• [Brief]: Locate, in the data below, the line that contains "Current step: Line" and the line that contains "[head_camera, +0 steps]"; reproduce exactly those two lines and every line between them, nothing more.

• [Data]:
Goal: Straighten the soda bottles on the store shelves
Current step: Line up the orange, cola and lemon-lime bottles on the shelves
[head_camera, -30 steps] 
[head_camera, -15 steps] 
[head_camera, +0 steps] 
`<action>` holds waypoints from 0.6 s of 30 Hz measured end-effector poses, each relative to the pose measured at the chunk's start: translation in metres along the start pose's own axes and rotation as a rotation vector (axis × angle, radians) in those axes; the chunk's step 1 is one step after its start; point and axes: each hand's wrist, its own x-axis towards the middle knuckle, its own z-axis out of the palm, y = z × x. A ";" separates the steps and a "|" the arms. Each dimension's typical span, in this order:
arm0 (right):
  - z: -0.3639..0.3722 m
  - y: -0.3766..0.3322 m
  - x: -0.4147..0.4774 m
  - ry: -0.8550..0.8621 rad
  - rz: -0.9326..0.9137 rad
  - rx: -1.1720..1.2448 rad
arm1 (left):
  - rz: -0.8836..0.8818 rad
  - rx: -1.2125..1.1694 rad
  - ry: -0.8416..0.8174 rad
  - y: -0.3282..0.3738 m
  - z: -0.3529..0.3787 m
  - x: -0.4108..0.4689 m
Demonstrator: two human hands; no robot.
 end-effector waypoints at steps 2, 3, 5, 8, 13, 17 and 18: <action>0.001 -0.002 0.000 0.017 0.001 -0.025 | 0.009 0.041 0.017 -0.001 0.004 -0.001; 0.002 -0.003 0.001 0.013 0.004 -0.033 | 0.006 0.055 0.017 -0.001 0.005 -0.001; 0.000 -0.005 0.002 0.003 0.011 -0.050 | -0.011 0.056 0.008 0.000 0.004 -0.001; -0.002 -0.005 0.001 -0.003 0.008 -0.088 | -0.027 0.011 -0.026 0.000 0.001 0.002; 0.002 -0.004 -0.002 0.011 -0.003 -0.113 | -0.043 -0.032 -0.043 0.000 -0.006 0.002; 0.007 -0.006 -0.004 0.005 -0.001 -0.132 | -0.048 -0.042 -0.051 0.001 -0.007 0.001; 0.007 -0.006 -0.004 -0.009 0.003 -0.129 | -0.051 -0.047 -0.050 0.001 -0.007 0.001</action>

• [Final answer]:
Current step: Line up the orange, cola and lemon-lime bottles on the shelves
[head_camera, -30 steps] 
[head_camera, -15 steps] 
[head_camera, +0 steps] 

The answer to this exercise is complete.